### Assignment
Could you find every line in the entries below that holds the word "this" and copy it?
* * *
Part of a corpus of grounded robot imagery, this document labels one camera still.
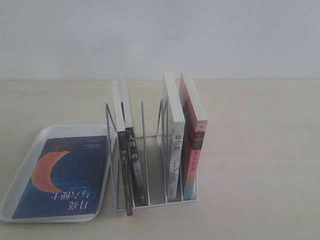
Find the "dark brown spine book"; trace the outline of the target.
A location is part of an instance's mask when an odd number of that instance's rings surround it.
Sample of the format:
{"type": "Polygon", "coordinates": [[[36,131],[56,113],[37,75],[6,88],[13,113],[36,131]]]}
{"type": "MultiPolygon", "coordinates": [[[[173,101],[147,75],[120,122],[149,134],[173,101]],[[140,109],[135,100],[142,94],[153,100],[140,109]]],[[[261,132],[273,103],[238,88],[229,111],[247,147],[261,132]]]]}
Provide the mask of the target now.
{"type": "Polygon", "coordinates": [[[133,215],[133,197],[132,197],[132,184],[131,184],[131,170],[128,152],[128,142],[125,128],[125,121],[122,112],[121,98],[119,91],[118,80],[111,81],[113,107],[115,115],[115,124],[118,137],[118,149],[121,164],[122,183],[124,189],[125,210],[126,216],[133,215]]]}

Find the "red spine book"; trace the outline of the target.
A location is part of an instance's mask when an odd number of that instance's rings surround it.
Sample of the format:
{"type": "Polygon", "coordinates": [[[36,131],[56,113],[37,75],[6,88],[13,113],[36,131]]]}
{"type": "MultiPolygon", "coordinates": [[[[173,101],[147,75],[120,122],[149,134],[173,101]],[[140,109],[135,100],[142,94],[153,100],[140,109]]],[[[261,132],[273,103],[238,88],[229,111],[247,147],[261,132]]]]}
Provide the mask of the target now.
{"type": "Polygon", "coordinates": [[[185,118],[181,154],[183,199],[191,200],[208,117],[194,80],[184,72],[180,74],[179,98],[185,118]]]}

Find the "white plastic tray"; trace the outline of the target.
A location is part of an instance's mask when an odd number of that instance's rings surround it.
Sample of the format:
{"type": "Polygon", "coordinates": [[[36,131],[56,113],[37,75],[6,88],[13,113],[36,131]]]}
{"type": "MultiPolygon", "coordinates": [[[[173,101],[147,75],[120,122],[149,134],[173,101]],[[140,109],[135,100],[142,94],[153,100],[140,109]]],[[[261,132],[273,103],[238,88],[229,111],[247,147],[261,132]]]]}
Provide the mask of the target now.
{"type": "Polygon", "coordinates": [[[115,129],[105,125],[51,125],[40,131],[29,149],[26,157],[20,165],[15,177],[13,178],[8,190],[6,191],[0,204],[0,218],[7,223],[63,223],[63,222],[86,222],[95,218],[100,212],[108,180],[109,165],[107,158],[109,156],[109,143],[113,143],[115,129]],[[14,219],[13,214],[22,197],[22,194],[29,182],[33,169],[39,159],[46,140],[51,138],[71,138],[71,137],[107,137],[107,154],[105,161],[105,170],[100,189],[100,195],[95,214],[73,215],[63,217],[39,217],[14,219]]]}

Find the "white grey spine book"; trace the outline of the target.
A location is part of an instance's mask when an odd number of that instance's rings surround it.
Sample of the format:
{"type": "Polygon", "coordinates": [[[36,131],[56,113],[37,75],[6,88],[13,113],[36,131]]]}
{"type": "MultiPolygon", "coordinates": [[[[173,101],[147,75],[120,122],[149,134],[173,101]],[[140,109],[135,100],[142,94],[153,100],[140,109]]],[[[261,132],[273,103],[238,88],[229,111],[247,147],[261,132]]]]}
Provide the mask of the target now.
{"type": "Polygon", "coordinates": [[[163,143],[167,199],[177,196],[181,165],[185,117],[180,102],[174,74],[163,74],[163,143]]]}

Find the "black grey spine book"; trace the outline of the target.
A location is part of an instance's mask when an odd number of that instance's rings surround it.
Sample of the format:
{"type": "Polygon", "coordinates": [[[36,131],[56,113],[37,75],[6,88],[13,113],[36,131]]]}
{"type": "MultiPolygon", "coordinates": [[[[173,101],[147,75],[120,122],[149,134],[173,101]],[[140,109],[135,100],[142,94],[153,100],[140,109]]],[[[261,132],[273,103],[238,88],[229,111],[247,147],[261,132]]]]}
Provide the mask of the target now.
{"type": "Polygon", "coordinates": [[[121,79],[122,90],[122,102],[124,111],[124,123],[126,131],[126,139],[129,149],[129,159],[132,165],[132,181],[133,181],[133,193],[135,194],[135,205],[144,206],[147,204],[144,178],[142,174],[142,168],[140,163],[140,156],[137,148],[136,135],[133,125],[133,116],[131,110],[130,94],[128,88],[128,81],[126,78],[121,79]]]}

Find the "blue moon cover book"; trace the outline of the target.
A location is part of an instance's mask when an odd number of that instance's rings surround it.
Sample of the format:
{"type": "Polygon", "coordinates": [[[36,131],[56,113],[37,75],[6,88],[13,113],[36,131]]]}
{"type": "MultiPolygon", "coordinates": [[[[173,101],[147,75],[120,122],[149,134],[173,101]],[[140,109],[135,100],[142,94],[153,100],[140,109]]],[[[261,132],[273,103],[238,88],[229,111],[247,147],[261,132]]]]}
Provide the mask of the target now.
{"type": "Polygon", "coordinates": [[[105,135],[47,139],[13,219],[95,214],[106,157],[105,135]]]}

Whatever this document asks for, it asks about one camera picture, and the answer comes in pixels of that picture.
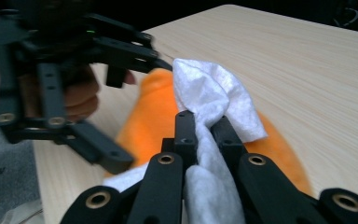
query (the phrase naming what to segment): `orange cloth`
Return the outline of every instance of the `orange cloth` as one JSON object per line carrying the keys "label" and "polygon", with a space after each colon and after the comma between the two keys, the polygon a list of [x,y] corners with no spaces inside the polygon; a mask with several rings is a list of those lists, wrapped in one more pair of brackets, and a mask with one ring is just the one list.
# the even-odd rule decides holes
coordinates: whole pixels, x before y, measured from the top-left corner
{"label": "orange cloth", "polygon": [[[172,72],[160,68],[151,71],[142,81],[138,101],[116,139],[135,157],[134,167],[159,153],[163,138],[174,137],[178,112]],[[245,143],[245,147],[272,159],[299,190],[311,195],[309,180],[296,154],[269,120],[258,114],[268,137]]]}

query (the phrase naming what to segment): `table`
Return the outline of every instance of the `table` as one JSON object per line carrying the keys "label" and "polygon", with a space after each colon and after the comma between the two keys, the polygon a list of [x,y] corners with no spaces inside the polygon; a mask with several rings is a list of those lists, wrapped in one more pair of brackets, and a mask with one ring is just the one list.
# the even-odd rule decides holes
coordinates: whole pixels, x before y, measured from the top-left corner
{"label": "table", "polygon": [[[313,196],[335,187],[358,193],[358,32],[233,5],[145,32],[168,63],[214,62],[237,75],[302,161]],[[105,66],[93,69],[103,79]],[[140,82],[145,74],[136,76]],[[138,87],[102,87],[90,121],[114,138]],[[104,171],[49,141],[35,141],[34,150],[45,219],[58,223]]]}

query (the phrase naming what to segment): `dark background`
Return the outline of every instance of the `dark background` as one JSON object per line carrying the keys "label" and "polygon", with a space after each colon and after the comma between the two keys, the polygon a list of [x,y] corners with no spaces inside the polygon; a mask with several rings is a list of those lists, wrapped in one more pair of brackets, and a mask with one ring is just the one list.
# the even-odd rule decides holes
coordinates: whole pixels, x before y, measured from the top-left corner
{"label": "dark background", "polygon": [[[165,3],[96,0],[90,11],[143,31],[224,4],[250,7],[358,31],[358,0],[183,0]],[[8,8],[7,0],[0,0],[0,9],[2,8]]]}

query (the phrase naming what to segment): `white towel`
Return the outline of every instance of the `white towel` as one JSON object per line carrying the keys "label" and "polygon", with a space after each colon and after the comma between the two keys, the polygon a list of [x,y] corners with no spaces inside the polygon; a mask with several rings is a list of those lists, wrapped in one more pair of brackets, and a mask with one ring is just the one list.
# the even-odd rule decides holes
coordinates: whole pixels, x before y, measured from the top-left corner
{"label": "white towel", "polygon": [[[266,137],[248,91],[219,64],[185,59],[173,61],[173,85],[179,110],[194,113],[199,141],[198,164],[186,171],[188,222],[245,223],[234,180],[209,128],[226,115],[242,142]],[[122,191],[142,178],[146,167],[106,178],[103,184]]]}

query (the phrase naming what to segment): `orange object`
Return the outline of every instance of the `orange object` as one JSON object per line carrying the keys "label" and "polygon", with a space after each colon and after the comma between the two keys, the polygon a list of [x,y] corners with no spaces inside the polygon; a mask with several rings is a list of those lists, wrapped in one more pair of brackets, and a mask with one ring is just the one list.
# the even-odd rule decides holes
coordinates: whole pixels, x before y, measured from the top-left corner
{"label": "orange object", "polygon": [[[116,139],[135,157],[133,167],[146,163],[159,153],[163,138],[174,138],[174,121],[178,112],[172,72],[154,69],[142,81],[138,101]],[[309,180],[295,152],[272,123],[258,114],[268,137],[245,143],[245,147],[249,152],[272,159],[299,190],[311,195]]]}

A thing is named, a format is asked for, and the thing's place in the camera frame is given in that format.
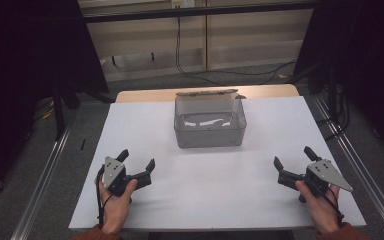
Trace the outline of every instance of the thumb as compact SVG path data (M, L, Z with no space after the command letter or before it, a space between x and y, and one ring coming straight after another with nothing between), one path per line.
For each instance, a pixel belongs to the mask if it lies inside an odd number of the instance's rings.
M296 181L295 186L301 192L302 196L305 198L307 204L312 205L317 199L313 196L310 189L303 181Z
M123 195L121 196L124 200L127 202L130 201L130 197L132 196L133 192L135 191L136 185L138 184L138 180L132 179L126 186L126 190L124 190Z

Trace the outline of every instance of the person's left hand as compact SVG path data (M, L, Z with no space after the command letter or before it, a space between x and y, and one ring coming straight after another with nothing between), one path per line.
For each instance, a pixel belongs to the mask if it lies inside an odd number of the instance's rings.
M101 201L105 202L104 208L104 226L102 226L102 232L106 234L118 235L126 222L129 214L130 197L133 191L135 191L137 180L131 180L126 187L123 195L120 197L111 196L110 191L104 187L104 183L99 181L99 192L101 195Z

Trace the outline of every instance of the sleeve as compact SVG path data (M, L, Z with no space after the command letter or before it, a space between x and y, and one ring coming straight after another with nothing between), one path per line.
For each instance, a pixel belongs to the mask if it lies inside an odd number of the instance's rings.
M369 240L369 238L357 231L349 223L343 223L336 232L317 235L317 240Z
M71 240L121 240L119 236L109 235L101 231L101 225L97 224L90 231L81 233Z

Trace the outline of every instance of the transparent gray box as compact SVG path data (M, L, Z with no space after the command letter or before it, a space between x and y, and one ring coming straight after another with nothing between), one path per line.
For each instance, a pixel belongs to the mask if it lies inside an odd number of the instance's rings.
M246 119L237 90L178 93L174 130L180 148L240 146Z

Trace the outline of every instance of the gray carpet floor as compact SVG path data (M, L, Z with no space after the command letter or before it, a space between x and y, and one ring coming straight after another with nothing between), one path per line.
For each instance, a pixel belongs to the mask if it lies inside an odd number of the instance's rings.
M261 73L273 70L278 66L279 64L242 67L229 69L229 71ZM278 74L283 73L286 75L292 71L293 64L286 66L277 72L276 77L270 81L270 84L285 82L285 79L279 78ZM220 85L255 85L270 80L272 75L237 75L212 72L200 74L198 77L200 78L189 78L176 74L110 82L111 92L107 95L115 98L118 92L127 90L214 86L213 83L209 83L202 78L217 82ZM305 96L315 120L321 119L322 116L314 104L313 97L307 91L307 83L303 81L296 86L300 94ZM79 94L79 98L82 104L78 110L65 109L67 121L75 116L74 124L50 179L28 239L69 239L77 234L77 232L68 229L68 224L109 110L108 104L97 102L87 95ZM350 104L350 110L351 118L346 135L368 171L384 192L384 140L376 137L370 122L352 103ZM326 125L321 126L320 130L324 136L331 134ZM0 239L11 238L54 147L55 136L54 117L38 119L17 162L3 179L4 188L0 192ZM382 216L377 211L360 180L354 174L354 170L336 140L332 139L327 144L343 175L355 189L353 196L367 221L367 226L360 228L360 230L371 239L384 239ZM293 233L297 240L315 239L314 229L296 229L293 230ZM123 237L132 240L147 239L148 234L129 232L123 233ZM254 237L255 239L264 239L264 233L254 232L252 238L254 239Z

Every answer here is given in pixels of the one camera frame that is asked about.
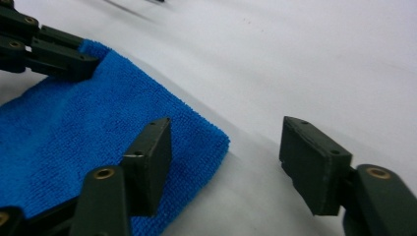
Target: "white table surface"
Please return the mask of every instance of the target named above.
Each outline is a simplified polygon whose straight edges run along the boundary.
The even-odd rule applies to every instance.
[[[417,2],[16,0],[42,25],[131,59],[231,140],[163,235],[344,235],[278,161],[283,116],[313,123],[417,194]],[[0,102],[44,76],[0,73]]]

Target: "brass screw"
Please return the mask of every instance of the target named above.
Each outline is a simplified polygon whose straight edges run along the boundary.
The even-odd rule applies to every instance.
[[[0,227],[3,226],[9,220],[10,215],[8,212],[1,211],[0,212]]]
[[[34,24],[36,22],[36,20],[31,17],[25,17],[25,21],[30,24]]]
[[[368,174],[374,176],[375,178],[379,179],[390,179],[390,174],[383,169],[370,167],[366,169]]]
[[[21,47],[21,44],[20,44],[20,43],[18,43],[17,41],[11,41],[11,42],[9,43],[9,45],[10,45],[11,47]]]
[[[111,168],[103,168],[94,172],[95,179],[107,179],[114,175],[114,169]]]

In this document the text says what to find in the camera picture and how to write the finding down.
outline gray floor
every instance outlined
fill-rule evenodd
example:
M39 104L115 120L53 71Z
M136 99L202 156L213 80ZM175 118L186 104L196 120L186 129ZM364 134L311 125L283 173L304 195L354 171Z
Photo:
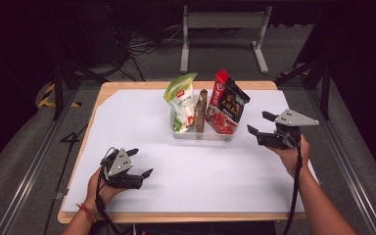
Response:
M239 30L226 35L217 30L192 32L189 71L198 72L197 80L213 80L219 70L227 70L236 80L274 80L283 71L290 71L300 52L311 26L295 26L267 30L262 52L269 74L261 74L251 49L254 32ZM152 54L137 56L138 65L146 80L171 80L180 75L181 42L174 41ZM135 76L134 68L125 67ZM99 67L94 71L108 68ZM108 77L111 81L130 80L117 72ZM317 118L319 127L304 128L311 146L311 161L320 178L322 188L352 224L358 234L376 234L376 164L359 135L344 102L334 84L331 87L329 114L324 120L318 111L319 87L304 91L296 78L279 87L284 90L290 108ZM65 92L80 108L69 108L59 121L52 121L53 108L39 108L7 145L0 156L0 234L42 234L50 211L55 189L68 154L69 144L61 139L79 132L88 122L100 86L83 80L78 91ZM42 97L37 95L37 102ZM56 132L49 131L57 126ZM43 145L44 140L52 140ZM65 194L81 142L72 148L60 186ZM37 176L28 177L32 165L38 165ZM17 190L24 187L23 200L15 200ZM59 234L65 227L58 222L61 200L55 200L48 226L48 234ZM15 209L7 213L8 208ZM281 234L285 221L276 221ZM294 221L290 234L308 234L304 220Z

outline white paper sheet
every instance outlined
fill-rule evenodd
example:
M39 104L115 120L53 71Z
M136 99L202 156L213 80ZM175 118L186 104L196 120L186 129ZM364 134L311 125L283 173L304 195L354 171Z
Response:
M274 122L262 118L261 112L280 115L288 109L282 91L245 90L251 101L229 142L173 138L164 92L120 90L97 109L62 212L76 212L75 204L84 201L89 177L111 147L139 149L131 157L134 167L129 173L154 171L141 189L117 195L107 212L290 210L292 177L277 155L259 146L247 130L250 124L261 132L273 132ZM298 198L296 212L303 211Z

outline snack bag
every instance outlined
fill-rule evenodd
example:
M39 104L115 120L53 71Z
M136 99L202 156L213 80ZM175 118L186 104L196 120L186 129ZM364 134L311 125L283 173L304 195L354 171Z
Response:
M174 79L164 93L164 99L175 110L173 131L185 132L195 121L195 103L192 82L196 73Z
M234 134L250 97L238 87L225 71L215 75L206 120L217 133Z

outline person's right hand
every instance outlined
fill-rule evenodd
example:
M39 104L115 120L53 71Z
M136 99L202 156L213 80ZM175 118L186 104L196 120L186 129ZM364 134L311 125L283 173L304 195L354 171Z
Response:
M280 160L286 167L288 173L292 175L292 177L295 177L296 162L298 159L298 149L296 147L293 149L286 150L275 149L271 147L267 147L267 149L276 153L280 157ZM309 143L306 141L303 135L301 135L301 154L303 158L302 169L307 169L307 162L309 159Z

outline white metal stand
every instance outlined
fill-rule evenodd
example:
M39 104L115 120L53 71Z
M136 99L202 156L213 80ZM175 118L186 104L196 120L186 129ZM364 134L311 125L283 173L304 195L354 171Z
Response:
M261 52L261 43L267 29L270 19L271 7L266 7L265 12L190 12L188 7L184 6L183 16L183 46L181 56L182 73L188 71L189 40L188 28L211 28L211 27L230 27L230 28L257 28L258 40L252 42L258 65L262 73L268 73L268 68Z

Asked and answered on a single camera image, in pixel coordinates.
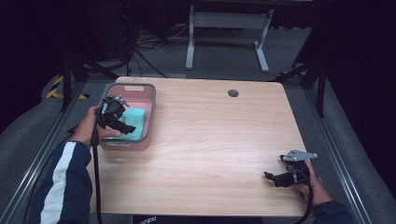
* * *
### Output of the exercise
Part of a corpus of grounded robot imagery, this document labels one camera still.
Whatever this document asks for, it asks about one camera picture, and the answer comes in pixels of that picture.
In this document the text says what to find in the camera picture and how to write the finding down.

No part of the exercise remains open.